What to work on: Here you must reproduce each line of the data exactly.

Given information:
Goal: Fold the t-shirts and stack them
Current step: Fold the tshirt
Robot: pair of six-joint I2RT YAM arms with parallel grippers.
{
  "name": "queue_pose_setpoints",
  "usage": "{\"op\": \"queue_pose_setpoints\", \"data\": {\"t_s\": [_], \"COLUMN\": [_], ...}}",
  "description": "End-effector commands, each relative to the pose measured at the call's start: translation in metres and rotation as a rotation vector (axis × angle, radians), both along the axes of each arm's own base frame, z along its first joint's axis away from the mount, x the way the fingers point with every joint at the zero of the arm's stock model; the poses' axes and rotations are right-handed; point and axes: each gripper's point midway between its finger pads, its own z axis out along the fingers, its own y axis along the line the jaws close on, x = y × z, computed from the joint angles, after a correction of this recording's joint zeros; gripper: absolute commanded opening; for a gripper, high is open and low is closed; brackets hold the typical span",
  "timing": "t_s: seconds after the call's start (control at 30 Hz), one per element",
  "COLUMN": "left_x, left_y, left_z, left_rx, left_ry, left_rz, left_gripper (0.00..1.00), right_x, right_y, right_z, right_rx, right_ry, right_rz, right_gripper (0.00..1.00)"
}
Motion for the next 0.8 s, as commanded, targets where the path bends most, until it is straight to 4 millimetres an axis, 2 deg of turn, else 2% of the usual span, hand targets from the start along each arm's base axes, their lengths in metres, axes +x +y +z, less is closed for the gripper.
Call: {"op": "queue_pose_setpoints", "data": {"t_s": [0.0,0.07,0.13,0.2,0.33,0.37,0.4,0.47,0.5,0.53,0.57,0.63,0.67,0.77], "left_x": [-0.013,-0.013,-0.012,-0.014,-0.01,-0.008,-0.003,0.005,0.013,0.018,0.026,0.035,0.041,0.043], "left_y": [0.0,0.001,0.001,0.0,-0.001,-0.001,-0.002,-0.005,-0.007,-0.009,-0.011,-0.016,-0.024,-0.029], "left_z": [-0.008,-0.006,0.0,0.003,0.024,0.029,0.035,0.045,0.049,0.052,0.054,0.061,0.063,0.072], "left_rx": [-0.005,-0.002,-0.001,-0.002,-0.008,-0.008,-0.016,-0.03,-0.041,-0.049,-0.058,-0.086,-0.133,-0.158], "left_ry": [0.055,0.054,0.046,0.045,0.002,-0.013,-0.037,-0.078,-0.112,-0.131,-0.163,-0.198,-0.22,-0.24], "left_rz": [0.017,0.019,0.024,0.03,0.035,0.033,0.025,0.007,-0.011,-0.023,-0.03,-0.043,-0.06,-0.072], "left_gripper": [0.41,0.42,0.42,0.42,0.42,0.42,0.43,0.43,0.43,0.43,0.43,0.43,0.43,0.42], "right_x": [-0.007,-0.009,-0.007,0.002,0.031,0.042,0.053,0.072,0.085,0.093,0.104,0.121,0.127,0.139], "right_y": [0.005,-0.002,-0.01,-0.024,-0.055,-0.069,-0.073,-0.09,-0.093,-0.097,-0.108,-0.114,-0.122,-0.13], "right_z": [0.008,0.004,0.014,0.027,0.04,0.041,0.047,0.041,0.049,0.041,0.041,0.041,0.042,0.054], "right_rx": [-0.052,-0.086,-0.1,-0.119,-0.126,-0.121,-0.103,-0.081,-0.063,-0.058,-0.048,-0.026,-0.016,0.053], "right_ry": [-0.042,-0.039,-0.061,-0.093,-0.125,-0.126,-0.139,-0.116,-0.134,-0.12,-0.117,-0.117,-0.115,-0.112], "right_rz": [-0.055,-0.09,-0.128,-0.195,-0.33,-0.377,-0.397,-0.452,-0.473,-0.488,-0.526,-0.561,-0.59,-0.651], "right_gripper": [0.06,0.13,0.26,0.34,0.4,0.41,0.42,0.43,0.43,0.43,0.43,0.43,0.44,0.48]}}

Reply:
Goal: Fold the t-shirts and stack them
Current step: Fold the tshirt
Robot: pair of six-joint I2RT YAM arms with parallel grippers.
{
  "name": "queue_pose_setpoints",
  "usage": "{\"op\": \"queue_pose_setpoints\", \"data\": {\"t_s\": [_], \"COLUMN\": [_], ...}}",
  "description": "End-effector commands, each relative to the pose measured at the call's start: translation in metres and rotation as a rotation vector (axis × angle, radians), both along the axes of each arm's own base frame, z along its first joint's axis away from the mount, x the way the fingers point with every joint at the zero of the arm's stock model; the poses' axes and rotations are right-handed; point and axes: each gripper's point midway between its finger pads, its own z axis out along the fingers, its own y axis along the line the jaws close on, x = y × z, computed from the joint angles, after a correction of this recording's joint zeros; gripper: absolute commanded opening; for a gripper, high is open and low is closed; brackets hold the typical span",
  "timing": "t_s: seconds after the call's start (control at 30 Hz), one per element",
  "COLUMN": "left_x, left_y, left_z, left_rx, left_ry, left_rz, left_gripper (0.00..1.00), right_x, right_y, right_z, right_rx, right_ry, right_rz, right_gripper (0.00..1.00)"
}
Motion for the next 0.8 s, as commanded, targets where the path bends most, until it is straight to 4 millimetres an axis, 2 deg of turn, else 2% of the usual span, hand targets from the start along each arm's base axes, their lengths in metres, axes +x +y +z, less is closed for the gripper.
Call: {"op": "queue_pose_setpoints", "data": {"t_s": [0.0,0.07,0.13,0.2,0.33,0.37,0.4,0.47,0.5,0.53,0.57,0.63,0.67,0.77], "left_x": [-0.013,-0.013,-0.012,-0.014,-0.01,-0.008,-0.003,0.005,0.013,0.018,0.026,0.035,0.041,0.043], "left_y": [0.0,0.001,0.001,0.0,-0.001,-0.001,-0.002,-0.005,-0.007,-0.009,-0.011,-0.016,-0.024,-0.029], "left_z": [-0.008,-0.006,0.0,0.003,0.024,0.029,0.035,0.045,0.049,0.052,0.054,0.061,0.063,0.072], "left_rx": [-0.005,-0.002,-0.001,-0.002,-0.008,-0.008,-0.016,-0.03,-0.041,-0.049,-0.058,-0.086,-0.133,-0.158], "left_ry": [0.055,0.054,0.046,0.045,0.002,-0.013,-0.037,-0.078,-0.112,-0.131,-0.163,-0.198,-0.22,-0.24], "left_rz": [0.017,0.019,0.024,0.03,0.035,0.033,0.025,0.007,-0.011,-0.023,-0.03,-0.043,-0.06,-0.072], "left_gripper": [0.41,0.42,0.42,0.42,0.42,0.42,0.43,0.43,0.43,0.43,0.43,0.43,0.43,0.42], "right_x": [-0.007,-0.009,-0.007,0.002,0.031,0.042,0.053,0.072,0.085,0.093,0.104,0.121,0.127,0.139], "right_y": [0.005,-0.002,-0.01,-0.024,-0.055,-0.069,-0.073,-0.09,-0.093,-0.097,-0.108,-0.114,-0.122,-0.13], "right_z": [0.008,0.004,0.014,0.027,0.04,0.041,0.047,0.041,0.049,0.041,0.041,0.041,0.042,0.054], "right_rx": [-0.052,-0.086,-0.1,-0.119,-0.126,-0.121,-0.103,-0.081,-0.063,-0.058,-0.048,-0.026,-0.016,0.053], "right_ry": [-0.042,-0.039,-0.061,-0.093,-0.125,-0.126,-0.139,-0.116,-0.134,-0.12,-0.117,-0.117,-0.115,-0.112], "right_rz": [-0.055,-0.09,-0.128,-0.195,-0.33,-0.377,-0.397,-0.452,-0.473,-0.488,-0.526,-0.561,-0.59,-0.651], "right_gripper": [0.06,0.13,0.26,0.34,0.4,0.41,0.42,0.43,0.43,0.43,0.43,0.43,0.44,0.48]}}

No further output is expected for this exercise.